* [What you will do]: Go through the material below, count the lines with the word "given", and reply with the count alone.
Source information Block Start
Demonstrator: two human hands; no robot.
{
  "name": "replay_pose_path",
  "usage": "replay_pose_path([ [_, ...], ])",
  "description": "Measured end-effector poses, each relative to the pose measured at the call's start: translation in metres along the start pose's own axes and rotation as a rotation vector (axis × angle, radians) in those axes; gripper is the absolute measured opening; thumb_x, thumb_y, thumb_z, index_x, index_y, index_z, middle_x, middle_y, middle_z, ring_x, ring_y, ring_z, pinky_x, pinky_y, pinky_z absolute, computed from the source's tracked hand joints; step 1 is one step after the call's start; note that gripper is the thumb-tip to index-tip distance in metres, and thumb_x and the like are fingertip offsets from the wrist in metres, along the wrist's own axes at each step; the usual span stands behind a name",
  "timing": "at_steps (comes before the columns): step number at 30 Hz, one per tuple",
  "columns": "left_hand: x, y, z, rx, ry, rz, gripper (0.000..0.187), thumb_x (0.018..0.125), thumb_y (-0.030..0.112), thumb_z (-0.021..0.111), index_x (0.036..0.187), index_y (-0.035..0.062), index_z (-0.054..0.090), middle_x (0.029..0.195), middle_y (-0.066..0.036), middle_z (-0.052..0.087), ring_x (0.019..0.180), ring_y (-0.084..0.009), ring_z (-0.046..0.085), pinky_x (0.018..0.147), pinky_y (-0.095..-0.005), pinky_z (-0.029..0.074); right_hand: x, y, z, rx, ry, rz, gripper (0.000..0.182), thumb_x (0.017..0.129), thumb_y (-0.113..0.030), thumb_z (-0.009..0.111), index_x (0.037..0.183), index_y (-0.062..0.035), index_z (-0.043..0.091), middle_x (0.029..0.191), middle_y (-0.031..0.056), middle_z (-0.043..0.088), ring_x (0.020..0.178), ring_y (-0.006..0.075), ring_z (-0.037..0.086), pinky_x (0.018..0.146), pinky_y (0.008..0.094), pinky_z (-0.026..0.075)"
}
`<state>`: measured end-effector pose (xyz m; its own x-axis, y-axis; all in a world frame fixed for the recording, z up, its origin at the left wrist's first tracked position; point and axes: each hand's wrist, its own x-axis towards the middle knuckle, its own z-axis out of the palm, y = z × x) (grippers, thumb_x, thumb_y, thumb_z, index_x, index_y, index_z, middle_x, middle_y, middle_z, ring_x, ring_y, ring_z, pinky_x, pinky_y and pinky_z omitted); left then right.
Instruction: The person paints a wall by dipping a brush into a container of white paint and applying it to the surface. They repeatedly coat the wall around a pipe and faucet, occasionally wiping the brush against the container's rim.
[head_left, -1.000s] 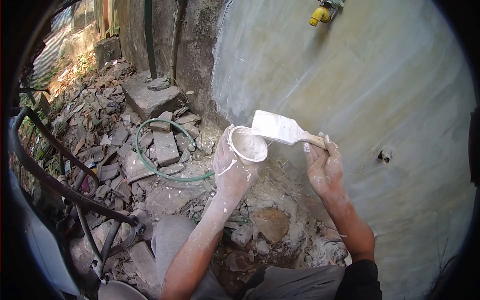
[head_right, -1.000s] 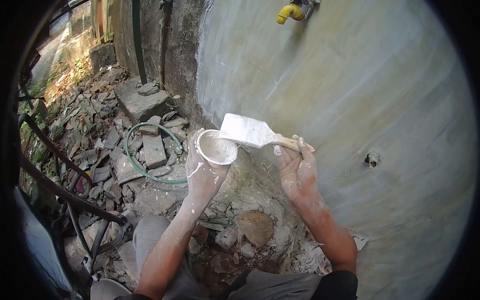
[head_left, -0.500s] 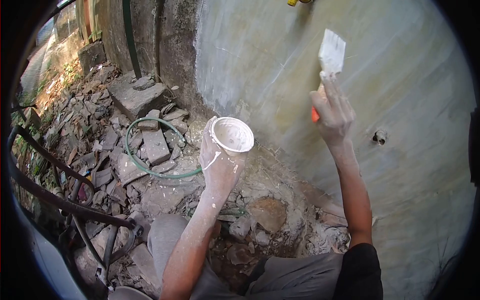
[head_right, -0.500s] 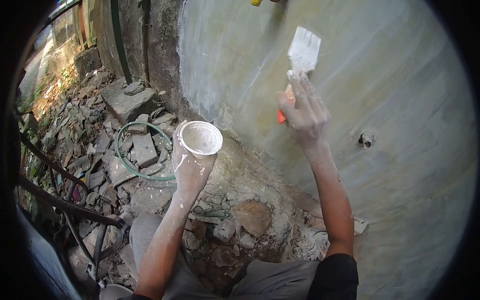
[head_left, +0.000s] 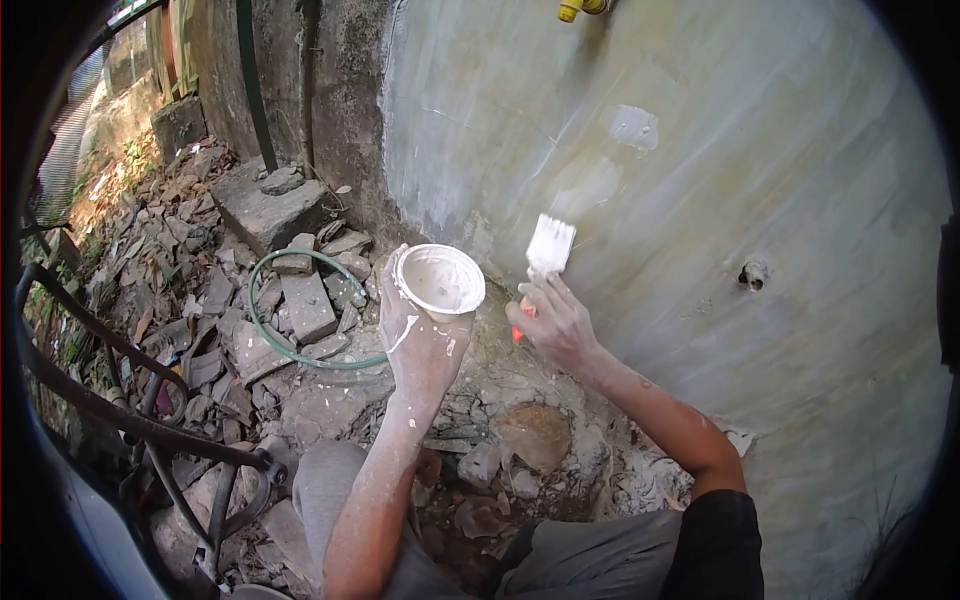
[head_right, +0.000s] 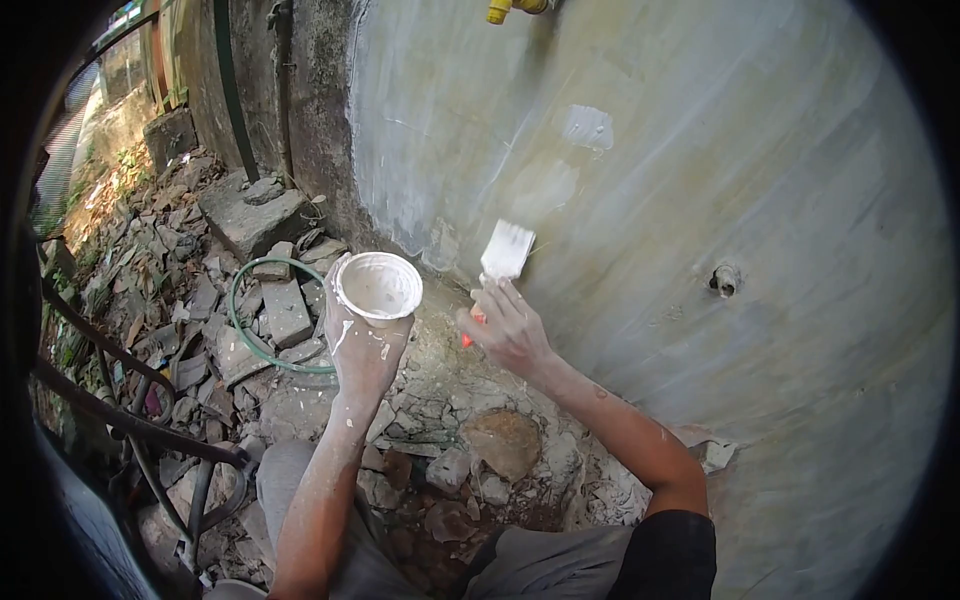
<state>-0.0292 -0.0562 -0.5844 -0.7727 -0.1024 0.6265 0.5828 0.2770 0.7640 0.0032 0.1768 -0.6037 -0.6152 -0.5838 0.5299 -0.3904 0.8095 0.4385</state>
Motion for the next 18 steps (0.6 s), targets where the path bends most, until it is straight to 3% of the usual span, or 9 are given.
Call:
replay_pose_path([
  [3,0.000,0.001,0.000,0.048,0.012,0.017,0.073,0.073,0.010,0.080,0.136,-0.0049,0.046,0.125,-0.023,0.058,0.117,-0.0413,0.059,0.102,-0.0472,0.047,0.051,0.035,-0.043,-0.080,0.189,0.051,0.015,0.080,-0.009,0.070,0.094,-0.0147,0.072,0.116,0.0121,0.067,0.116,0.0349,0.066,0.098,0.0429,0.057],
  [7,0.001,0.001,0.002,0.024,-0.008,0.021,0.073,0.073,0.011,0.080,0.135,-0.0052,0.046,0.125,-0.023,0.058,0.117,-0.0413,0.059,0.102,-0.0469,0.047,0.096,0.090,-0.078,-0.330,0.364,0.037,0.024,0.078,-0.007,0.070,0.100,-0.0169,0.074,0.119,0.0113,0.066,0.119,0.0340,0.065,0.099,0.0431,0.055],
  [13,0.002,-0.001,0.001,0.004,0.006,-0.017,0.071,0.074,0.012,0.081,0.134,-0.0063,0.048,0.125,-0.024,0.058,0.116,-0.0407,0.060,0.102,-0.0465,0.047,0.088,0.108,-0.069,-0.513,0.243,0.071,0.018,0.082,-0.015,0.067,0.099,-0.0203,0.064,0.113,0.0052,0.063,0.120,0.0298,0.063,0.099,0.0426,0.056],
  [18,0.003,0.001,-0.003,0.014,0.018,-0.016,0.073,0.074,0.012,0.082,0.135,-0.0063,0.047,0.126,-0.024,0.058,0.118,-0.0403,0.059,0.103,-0.0462,0.046,-0.005,0.036,0.023,-0.273,-0.023,-0.036,0.013,0.087,-0.017,0.063,0.099,-0.0173,0.061,0.102,0.0102,0.060,0.115,0.0324,0.062,0.099,0.0446,0.053],
])
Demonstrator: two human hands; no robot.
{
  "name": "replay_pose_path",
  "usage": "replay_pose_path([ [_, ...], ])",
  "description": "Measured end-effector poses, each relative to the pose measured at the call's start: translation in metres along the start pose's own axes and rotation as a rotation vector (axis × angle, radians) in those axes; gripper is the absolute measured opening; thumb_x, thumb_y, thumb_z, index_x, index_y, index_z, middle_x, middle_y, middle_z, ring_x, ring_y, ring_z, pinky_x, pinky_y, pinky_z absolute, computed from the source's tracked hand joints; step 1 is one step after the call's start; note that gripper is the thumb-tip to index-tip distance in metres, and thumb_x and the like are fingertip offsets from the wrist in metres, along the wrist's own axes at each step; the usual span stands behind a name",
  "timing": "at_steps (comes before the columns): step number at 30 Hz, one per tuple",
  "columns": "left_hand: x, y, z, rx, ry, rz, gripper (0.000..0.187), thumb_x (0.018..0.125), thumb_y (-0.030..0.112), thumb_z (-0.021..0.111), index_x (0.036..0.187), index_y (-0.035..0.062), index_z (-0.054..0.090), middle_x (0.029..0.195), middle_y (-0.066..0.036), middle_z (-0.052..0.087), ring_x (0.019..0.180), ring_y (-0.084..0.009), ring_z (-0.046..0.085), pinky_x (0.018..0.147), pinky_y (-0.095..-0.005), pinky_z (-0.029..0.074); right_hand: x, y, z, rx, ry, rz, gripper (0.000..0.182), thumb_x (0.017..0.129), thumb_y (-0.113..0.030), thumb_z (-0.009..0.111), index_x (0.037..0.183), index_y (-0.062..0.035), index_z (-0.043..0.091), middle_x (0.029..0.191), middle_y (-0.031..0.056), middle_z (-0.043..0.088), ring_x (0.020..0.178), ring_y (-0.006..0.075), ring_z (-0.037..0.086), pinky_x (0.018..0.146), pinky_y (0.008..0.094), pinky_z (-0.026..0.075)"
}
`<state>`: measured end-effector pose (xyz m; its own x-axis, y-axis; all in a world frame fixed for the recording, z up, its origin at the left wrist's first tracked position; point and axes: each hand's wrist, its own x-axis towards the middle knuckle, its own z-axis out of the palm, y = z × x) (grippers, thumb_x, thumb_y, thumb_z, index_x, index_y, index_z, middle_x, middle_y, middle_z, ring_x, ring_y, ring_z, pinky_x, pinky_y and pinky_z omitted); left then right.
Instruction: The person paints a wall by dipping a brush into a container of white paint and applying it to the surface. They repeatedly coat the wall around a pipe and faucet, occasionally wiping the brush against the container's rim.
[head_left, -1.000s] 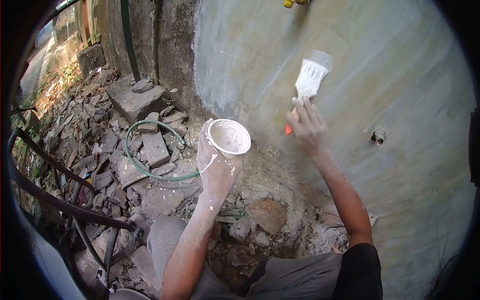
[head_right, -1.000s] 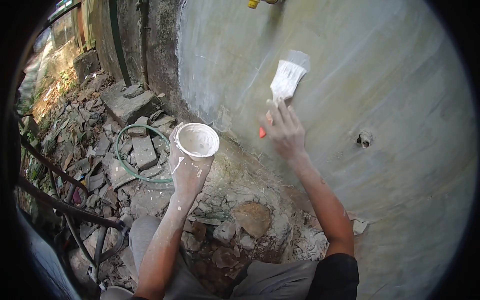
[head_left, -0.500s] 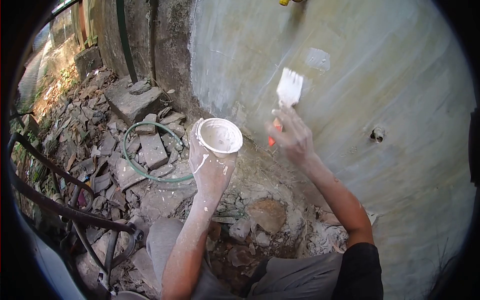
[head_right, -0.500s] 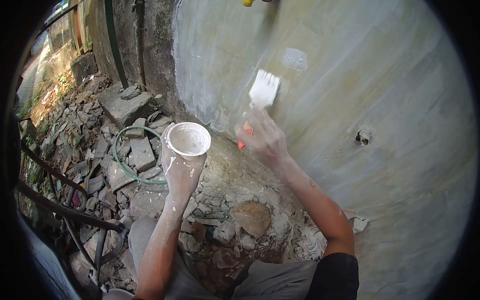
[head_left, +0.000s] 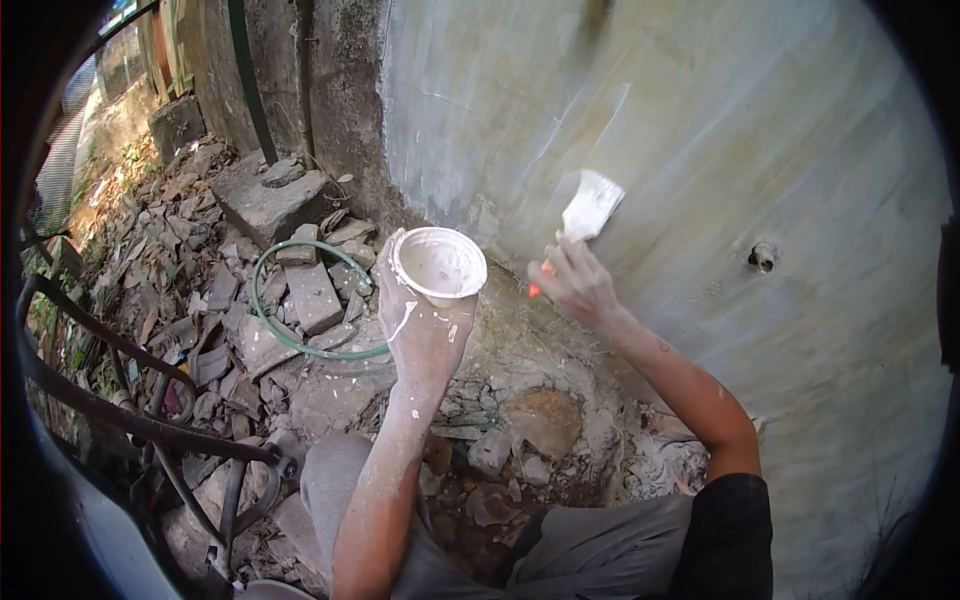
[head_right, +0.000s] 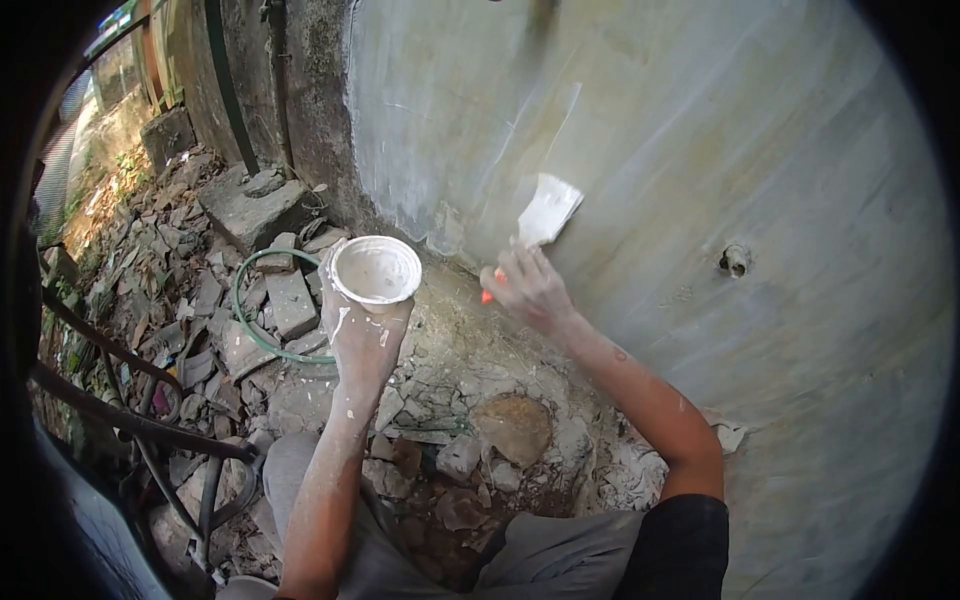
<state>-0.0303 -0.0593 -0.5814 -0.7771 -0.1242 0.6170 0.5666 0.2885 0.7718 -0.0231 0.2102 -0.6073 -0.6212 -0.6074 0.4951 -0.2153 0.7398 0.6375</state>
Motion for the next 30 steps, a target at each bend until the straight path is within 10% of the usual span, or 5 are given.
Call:
replay_pose_path([
  [6,0.000,0.003,-0.003,0.015,-0.005,0.016,0.073,0.074,0.013,0.083,0.135,-0.0055,0.046,0.127,-0.023,0.058,0.119,-0.0404,0.058,0.104,-0.0465,0.045,-0.031,-0.062,-0.003,0.235,-0.108,-0.076,0.011,0.085,-0.015,0.063,0.096,-0.0176,0.063,0.096,0.0078,0.058,0.110,0.0293,0.063,0.098,0.0460,0.053],
  [18,0.000,-0.001,0.001,0.013,-0.039,-0.020,0.072,0.075,0.013,0.083,0.134,-0.0053,0.046,0.126,-0.022,0.057,0.118,-0.0396,0.058,0.102,-0.0456,0.046,0.107,0.091,-0.044,-0.148,0.322,0.081,0.014,0.084,-0.017,0.067,0.096,-0.0231,0.063,0.104,0.0049,0.059,0.113,0.0224,0.062,0.104,0.0509,0.052],
  [30,-0.002,-0.004,-0.002,-0.001,-0.027,-0.049,0.074,0.074,0.012,0.083,0.135,-0.0043,0.044,0.124,-0.022,0.059,0.115,-0.0379,0.060,0.101,-0.0444,0.047,-0.037,-0.090,0.051,0.327,-0.102,-0.180,0.007,0.084,-0.023,0.065,0.085,-0.0172,0.060,0.094,0.0064,0.056,0.106,0.0232,0.059,0.106,0.0607,0.046],
])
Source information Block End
* [Answer for the task]: 2